PROBLEM TO WORK ON
Work through the listing below, copying each line that carries the word "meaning".

DATA SUPPLIED
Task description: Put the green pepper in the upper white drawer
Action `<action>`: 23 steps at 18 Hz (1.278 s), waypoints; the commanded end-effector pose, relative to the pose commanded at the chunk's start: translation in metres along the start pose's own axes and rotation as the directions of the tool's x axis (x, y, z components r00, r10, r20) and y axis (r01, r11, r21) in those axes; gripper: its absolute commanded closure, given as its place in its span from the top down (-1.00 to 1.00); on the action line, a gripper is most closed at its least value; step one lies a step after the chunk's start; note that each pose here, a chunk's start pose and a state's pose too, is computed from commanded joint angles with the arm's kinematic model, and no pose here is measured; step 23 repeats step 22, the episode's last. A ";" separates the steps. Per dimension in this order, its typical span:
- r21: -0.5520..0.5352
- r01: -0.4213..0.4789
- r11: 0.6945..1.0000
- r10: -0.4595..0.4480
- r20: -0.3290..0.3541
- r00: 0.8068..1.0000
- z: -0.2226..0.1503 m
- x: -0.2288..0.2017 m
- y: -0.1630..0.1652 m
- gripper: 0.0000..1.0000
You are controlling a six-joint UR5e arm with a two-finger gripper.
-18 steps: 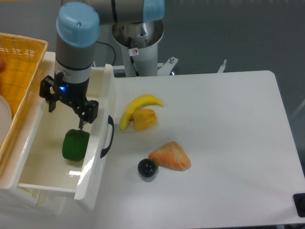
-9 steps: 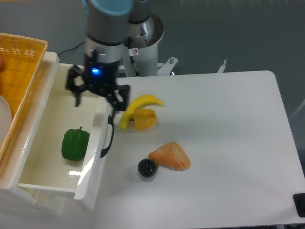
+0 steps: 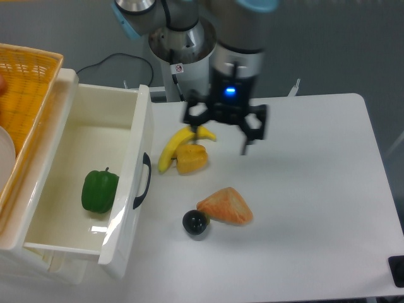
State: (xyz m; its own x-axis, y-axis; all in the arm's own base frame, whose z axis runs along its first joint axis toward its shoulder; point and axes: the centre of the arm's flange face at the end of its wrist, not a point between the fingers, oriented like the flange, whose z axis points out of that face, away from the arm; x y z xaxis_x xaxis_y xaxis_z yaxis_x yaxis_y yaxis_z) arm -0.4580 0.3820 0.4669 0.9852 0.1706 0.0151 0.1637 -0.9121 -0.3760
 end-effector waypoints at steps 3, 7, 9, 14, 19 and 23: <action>-0.123 -0.128 0.984 0.132 0.025 0.991 0.018 -0.024 0.027 1.00; -0.353 -0.293 0.889 0.301 -0.034 0.953 0.070 -0.045 0.053 1.00; -0.386 -0.292 0.875 0.291 -0.062 0.955 0.093 -0.053 0.058 1.00; -0.397 -0.309 0.864 0.285 -0.120 0.951 0.148 -0.075 0.060 1.00; -0.392 -0.330 0.859 0.308 -0.122 0.944 0.171 -0.071 0.051 1.00; -0.381 -0.329 0.864 0.305 -0.125 0.944 0.172 -0.071 0.051 1.00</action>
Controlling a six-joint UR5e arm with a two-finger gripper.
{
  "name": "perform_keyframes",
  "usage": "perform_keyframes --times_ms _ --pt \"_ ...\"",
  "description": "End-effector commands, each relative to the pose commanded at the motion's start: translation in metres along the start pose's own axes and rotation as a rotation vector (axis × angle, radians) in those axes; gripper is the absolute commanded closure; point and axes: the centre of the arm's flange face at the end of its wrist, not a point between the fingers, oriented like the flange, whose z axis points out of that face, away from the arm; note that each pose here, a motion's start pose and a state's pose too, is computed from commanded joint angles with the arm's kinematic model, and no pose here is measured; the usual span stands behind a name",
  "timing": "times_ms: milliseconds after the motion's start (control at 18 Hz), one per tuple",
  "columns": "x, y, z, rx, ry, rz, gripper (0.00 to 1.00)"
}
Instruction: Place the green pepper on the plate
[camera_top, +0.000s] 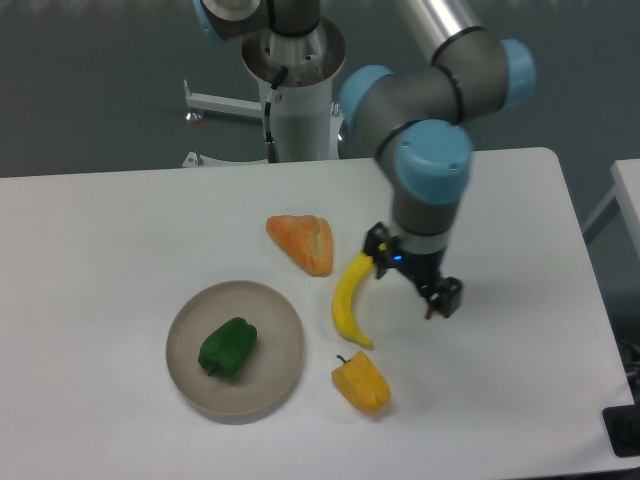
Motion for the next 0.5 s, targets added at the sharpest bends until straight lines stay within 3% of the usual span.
perform_keyframes --times_ms 56,500 --pt "-0.003 0.01 -0.001 0.004 -0.001 0.035 0.0" --pt "-0.002 0.019 0.002 -0.021 0.005 0.042 0.0"
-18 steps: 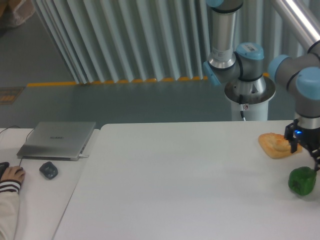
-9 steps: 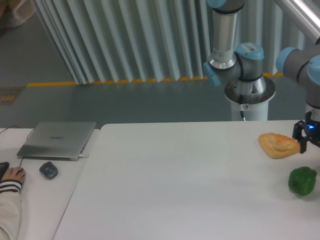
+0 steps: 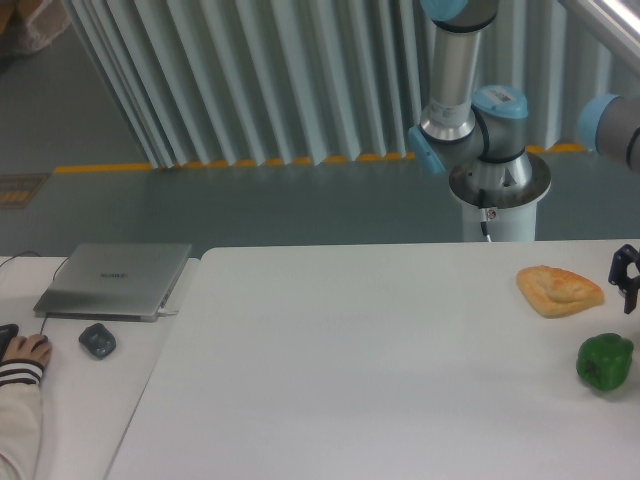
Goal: Place the red peppers in a basket
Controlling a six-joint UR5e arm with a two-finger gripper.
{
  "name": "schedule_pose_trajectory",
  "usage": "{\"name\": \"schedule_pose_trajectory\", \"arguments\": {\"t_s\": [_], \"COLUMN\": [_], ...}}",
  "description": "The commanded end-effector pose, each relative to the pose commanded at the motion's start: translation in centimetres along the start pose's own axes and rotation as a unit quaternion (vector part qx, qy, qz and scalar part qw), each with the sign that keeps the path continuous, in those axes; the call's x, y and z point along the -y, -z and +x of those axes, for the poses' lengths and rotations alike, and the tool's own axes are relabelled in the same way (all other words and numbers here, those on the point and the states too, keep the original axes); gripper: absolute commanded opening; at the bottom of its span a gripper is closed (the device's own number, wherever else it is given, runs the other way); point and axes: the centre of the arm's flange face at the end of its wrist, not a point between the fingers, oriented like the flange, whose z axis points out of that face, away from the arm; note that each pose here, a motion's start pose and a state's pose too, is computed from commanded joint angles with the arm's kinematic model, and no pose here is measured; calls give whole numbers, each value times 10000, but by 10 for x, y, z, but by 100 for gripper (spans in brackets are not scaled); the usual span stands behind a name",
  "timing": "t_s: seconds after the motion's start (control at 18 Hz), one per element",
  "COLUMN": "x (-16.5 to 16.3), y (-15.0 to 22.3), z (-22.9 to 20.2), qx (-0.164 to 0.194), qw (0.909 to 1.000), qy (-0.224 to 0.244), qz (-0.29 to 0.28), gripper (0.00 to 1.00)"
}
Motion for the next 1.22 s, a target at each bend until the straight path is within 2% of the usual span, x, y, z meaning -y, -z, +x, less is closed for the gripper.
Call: {"name": "schedule_pose_trajectory", "arguments": {"t_s": [0.17,0.28,0.33,0.44,0.5,0.78,1.22], "x": [-5,-2,3,21,22,18,15], "y": [0,-13,-27,-47,-52,-63,-75], "z": [-14,-17,-16,2,2,-4,-12], "qx": [65,168,285,469,483,399,295], "qw": [9999,9985,9959,9951,9947,9932,9931], "qy": [142,520,854,667,658,914,974], "qz": [-1,0,-17,-561,-622,-609,-578], "gripper": [100,100,100,100,100,100,100]}}
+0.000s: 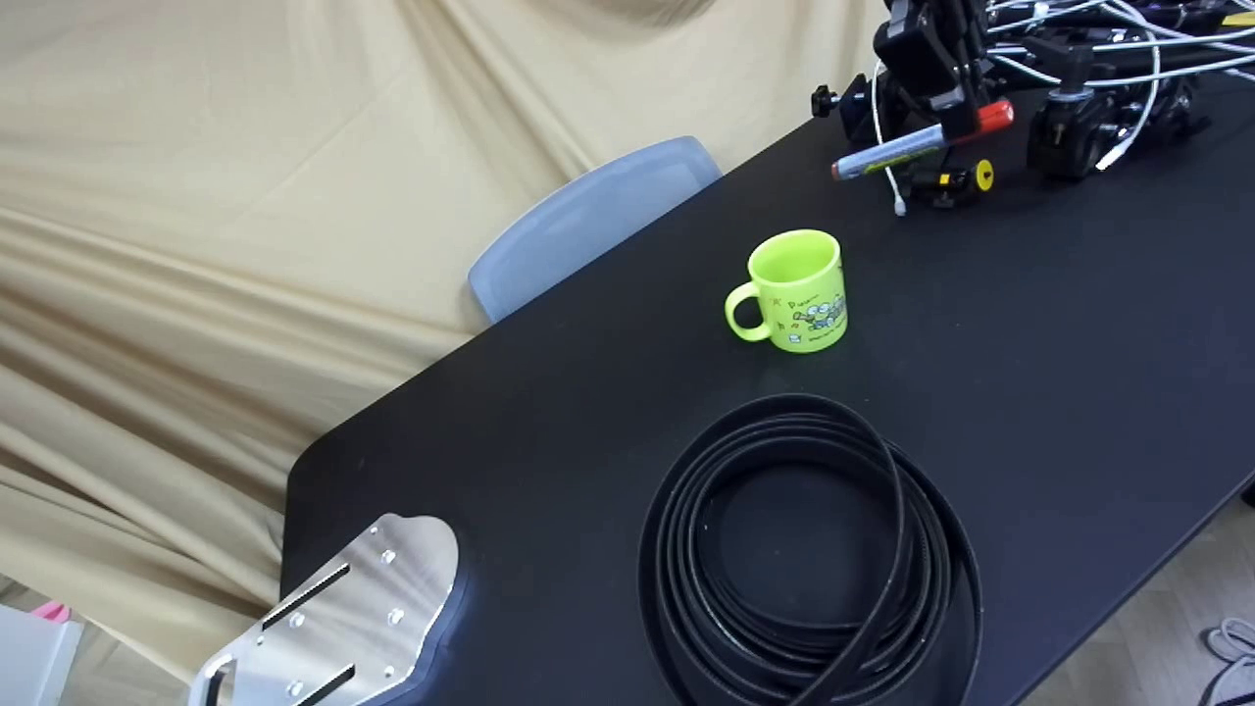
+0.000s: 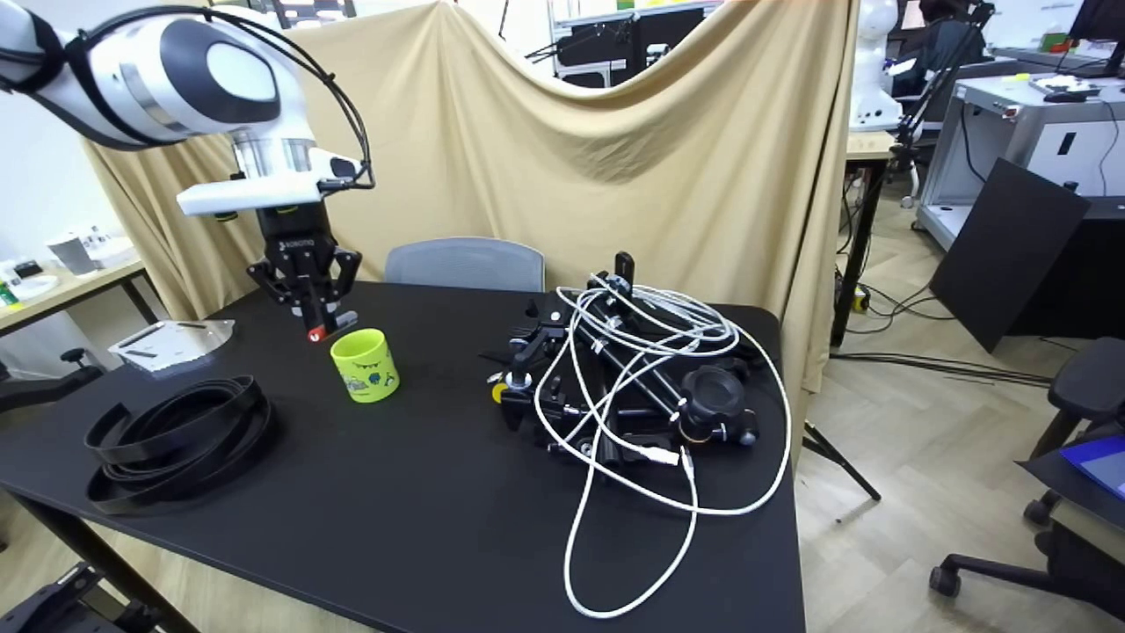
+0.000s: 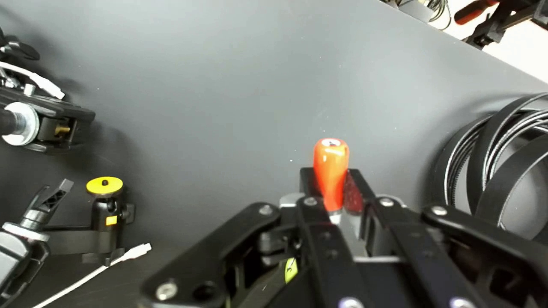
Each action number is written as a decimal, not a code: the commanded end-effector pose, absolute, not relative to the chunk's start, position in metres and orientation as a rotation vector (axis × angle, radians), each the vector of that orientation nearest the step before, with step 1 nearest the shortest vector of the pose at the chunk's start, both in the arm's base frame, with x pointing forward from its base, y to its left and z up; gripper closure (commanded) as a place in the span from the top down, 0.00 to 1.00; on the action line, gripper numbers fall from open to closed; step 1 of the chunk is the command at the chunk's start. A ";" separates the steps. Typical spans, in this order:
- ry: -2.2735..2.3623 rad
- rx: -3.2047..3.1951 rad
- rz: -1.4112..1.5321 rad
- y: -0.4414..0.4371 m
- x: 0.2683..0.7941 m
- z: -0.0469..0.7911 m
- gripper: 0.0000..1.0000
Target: Put the red and blue marker inside the yellow mug
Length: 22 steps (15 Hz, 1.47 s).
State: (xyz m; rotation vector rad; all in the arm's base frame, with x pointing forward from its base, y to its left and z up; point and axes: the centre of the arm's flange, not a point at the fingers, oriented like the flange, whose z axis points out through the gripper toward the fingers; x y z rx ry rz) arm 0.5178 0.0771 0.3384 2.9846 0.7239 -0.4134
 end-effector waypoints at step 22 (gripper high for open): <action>0.422 2.960 -0.934 0.108 0.573 0.308 0.05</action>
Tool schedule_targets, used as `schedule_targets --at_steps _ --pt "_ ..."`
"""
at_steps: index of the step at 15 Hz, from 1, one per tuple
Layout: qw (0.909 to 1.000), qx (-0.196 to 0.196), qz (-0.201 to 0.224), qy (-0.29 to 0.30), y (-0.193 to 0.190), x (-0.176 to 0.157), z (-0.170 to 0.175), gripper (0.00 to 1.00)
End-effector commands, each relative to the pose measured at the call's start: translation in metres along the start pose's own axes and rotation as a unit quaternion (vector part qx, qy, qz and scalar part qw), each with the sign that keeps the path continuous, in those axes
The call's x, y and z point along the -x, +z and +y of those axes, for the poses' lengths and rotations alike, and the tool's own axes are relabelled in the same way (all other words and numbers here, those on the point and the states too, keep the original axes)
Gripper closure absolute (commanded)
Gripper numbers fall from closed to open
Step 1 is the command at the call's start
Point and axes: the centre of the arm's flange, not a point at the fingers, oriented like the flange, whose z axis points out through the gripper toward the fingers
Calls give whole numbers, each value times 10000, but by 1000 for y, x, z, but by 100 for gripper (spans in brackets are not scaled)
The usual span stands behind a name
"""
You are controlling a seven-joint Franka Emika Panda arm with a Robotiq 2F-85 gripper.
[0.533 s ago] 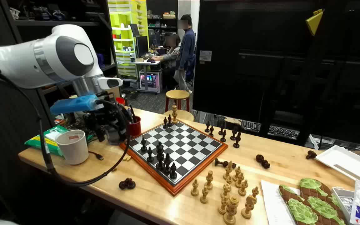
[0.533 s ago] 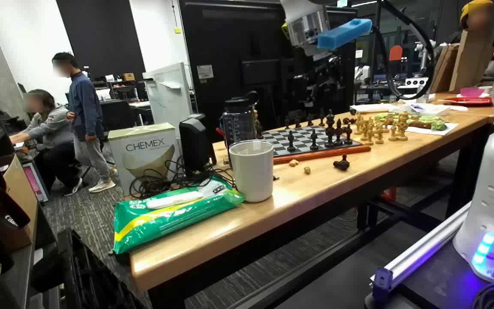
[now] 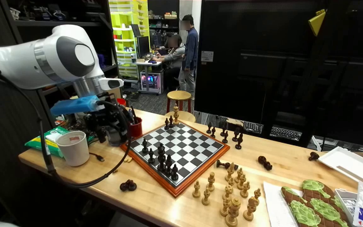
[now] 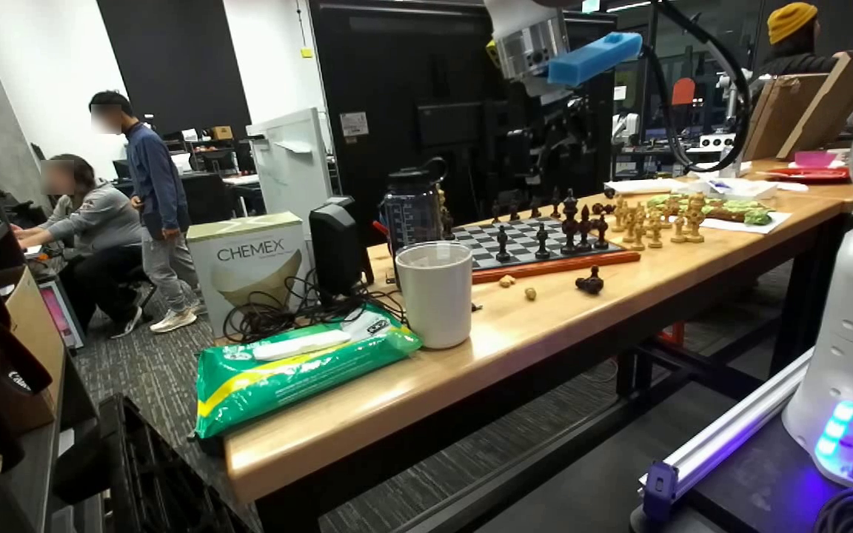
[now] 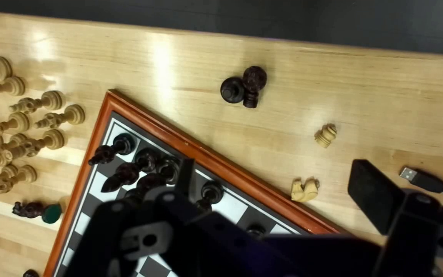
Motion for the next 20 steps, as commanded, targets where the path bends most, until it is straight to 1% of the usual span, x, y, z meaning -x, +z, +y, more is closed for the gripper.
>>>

FINISHED TASK
Motion for the next 1.22 s, a target at each bend until the straight path is within 2% of the usual span, x, y, z meaning -y, -z, +x, less is closed for the gripper.
Motion for the next 20 steps, as commanded, targets where the path bends most, until it is straight to 1% of the usual span, x, y, z meaning -x, +z, +y, more is closed for the gripper.

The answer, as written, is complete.